Phishing – The “Unchartered” Territory
In today’s digital world, the risk presented by phishing is constantly increasing as the quantity and confidentiality of data stored electronically is rapidly increasing. Phishing is a growing threat and continues to be a pronounced problem for both companies and individuals. Despite being one of the oldest internet scams, the susceptibility of employees to phishing attacks within an organization to a great extent is mostly unknown.
Phishing is the attempt to pose as a reputable company, entity or person to obtain sensitive information like passwords, user names and other confidential information over the Internet in electronic communications predominantly for malicious reasons. Most organizations now have policies, security controls and procedures in place to respond and react quickly to a phishing attack; however, the efficacy to a genuine phishing attack is mostly inefficient especially if the attack goes unnoticed.
Recent reports have shown that the number of phishing sites detected in 2016 was an all time high. After briefly understanding the term ‘Phishing’ and its impact on individuals and organizations let’s now try to understand the risks posed by phishing attacks, the susceptibility and the impact it can have on our companies and how to measure and alleviate these risks. All these key points and insights will give you a better understand of phishing attacks and how to mitigate risks.

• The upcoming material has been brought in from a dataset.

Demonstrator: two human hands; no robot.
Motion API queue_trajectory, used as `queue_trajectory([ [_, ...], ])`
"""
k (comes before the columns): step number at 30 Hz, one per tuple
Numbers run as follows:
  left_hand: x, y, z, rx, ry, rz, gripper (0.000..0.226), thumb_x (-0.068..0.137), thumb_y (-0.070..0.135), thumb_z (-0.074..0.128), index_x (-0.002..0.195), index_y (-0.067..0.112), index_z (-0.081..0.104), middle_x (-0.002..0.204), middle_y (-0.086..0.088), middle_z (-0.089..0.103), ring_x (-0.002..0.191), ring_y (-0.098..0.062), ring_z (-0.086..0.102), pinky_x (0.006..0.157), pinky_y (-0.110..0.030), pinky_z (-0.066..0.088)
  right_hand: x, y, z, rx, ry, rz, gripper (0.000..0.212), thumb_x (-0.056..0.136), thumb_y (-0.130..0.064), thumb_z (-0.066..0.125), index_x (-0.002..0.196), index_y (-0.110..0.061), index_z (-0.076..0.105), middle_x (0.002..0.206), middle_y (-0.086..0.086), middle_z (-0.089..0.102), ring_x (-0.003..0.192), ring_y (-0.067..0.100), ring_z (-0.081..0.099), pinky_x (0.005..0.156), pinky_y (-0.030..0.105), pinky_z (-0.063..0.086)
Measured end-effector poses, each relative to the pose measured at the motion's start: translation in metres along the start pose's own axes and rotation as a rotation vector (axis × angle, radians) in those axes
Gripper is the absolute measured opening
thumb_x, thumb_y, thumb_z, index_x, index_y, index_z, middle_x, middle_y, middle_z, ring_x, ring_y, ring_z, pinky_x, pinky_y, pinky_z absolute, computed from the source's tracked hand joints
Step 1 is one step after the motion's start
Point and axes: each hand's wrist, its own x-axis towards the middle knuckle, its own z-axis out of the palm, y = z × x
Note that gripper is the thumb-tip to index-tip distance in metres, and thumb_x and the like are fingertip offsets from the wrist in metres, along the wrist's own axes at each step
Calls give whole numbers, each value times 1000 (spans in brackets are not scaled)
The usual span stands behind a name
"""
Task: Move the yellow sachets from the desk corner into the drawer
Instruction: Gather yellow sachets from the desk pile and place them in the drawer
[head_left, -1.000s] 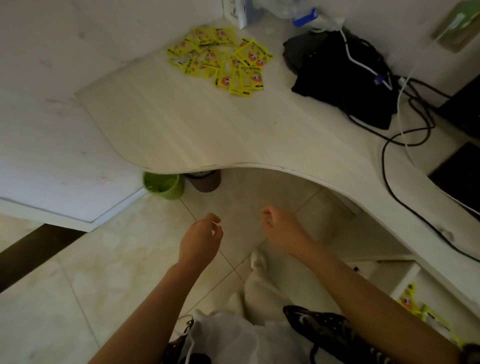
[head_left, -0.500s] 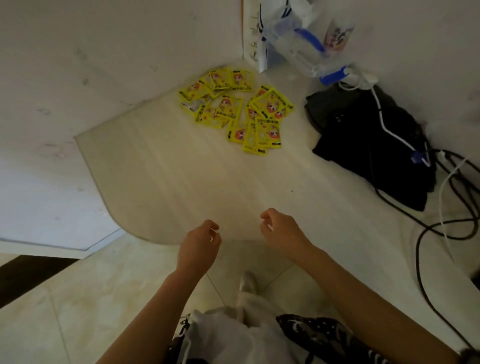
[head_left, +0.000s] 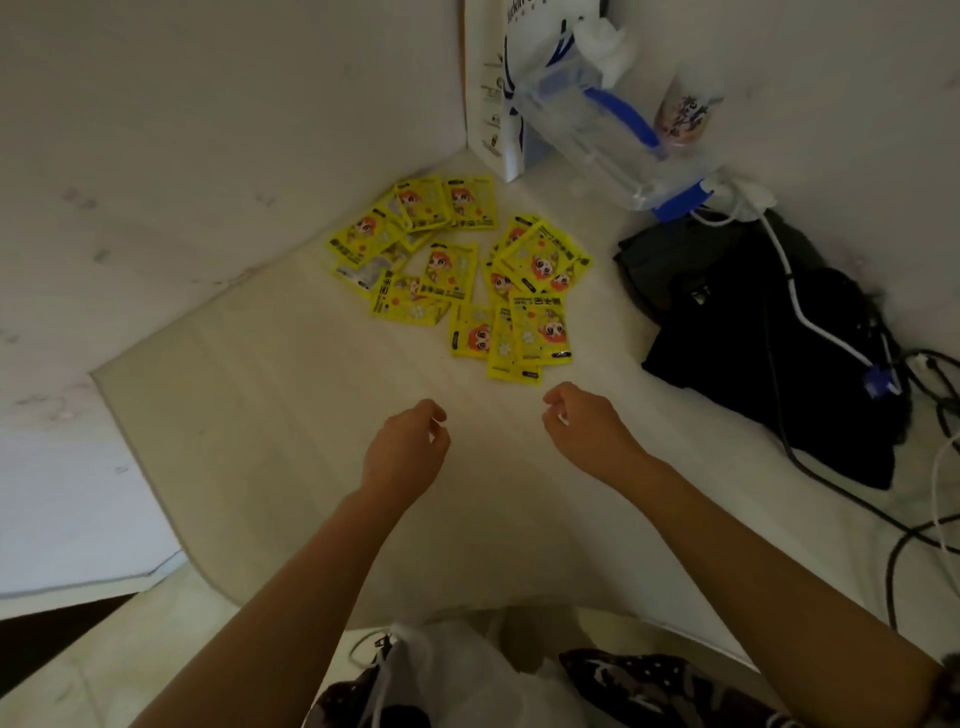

Is Your Company’s Security Stance Good Enough to Identify and Ward Off Phishing Attacks?
Although most organizations now have stringent security policies and controls for software, infrastructure and network threats, they often do not provide a clear understanding into the susceptibility of its employees to external phishing attacks.
The following key points will help your company understand and evaluate security measures with respect to risks posed by phishing attacks:
- Performing a controlled phishing attack regularly to assess and understand the impact on your employees and the company
- Educate your employees about external threats including possible phishing attacks and how to react to such threats through security awareness programs
- Understanding your company’s susceptibility to phishing attacks with respect to other organizations within the same market
- Identifying which specific departments within your company are most susceptible to a phishing attack
- Evaluate the number of employees who would possibly perform an action like clicking on a link within an email that would disclose sensitive information or download a malicious software
- Would a phishing attack in your company go unnoticed or would there be an internal response?
Understanding the Impact of Risks posed by Phishing to your company
A well-executed phishing attack can pose great security danger to an organization including the following:
- Trick employees into clicking on malicious links to download software that the attackers can use to access the company’s network bypassing security controls
- Access company’s resources, domain and password credentials including confidential information like financial data, sales information, budgets, corporate sales projections, employee data and more
- Access files and sharing options to extract other corporate assets
- Access and exploit client side softwares which can be later used to access the company’s network without the use of download links or other malicious softwares
A phishing attack not only poses a data security risk but also tarnishes the company’s reputation leading to loss of sales and revenue in the long term.
Is My Company Susceptible to Phishing attacks? And How to Measure and Alleviate Risks Posed by Phishing Attacks
- Perform controlled phishing attacks on a regular basis to measure the employee susceptibility to phishing attacks
- Include a good sample of departments and employees to get better results from the controlled attacks
- Review and Record information on how many employees:
- Clicked on malicious links leading to phishing attacks
- Downloaded malicious software and responded to attacks
- Entered confidential corporate information into phishing sites
- Educate and train employees based on results recorded to minimize risks to the company:
- Let users know that they need to be cautious of anyone asking for personal information – ask them to verify with concerned people in the company
- Check for legitimacy of an email and its content
- Check for any unusual information in the message like software and system information which can be indicators of phishing attack
- Was the security team able to review and identify all key areas that needed improvement after the controlled attack performed? This assessment will improve the efficiency and management of internal responses to control phishing attacks and improve the effectiveness of identifying and responding to future threats and attacks.
Based on recent reports, the overall susceptibility reduces with each controlled phishing assessment leading to a substantial decrease in susceptibility over a period of time; thereby, improving the company’s internal response system to external threats making it less vulnerable to phishing attacks. Reviewing, understanding and applying these key points and measures can considerably reduce the susceptibility of companies and individuals to possible phishing attacks.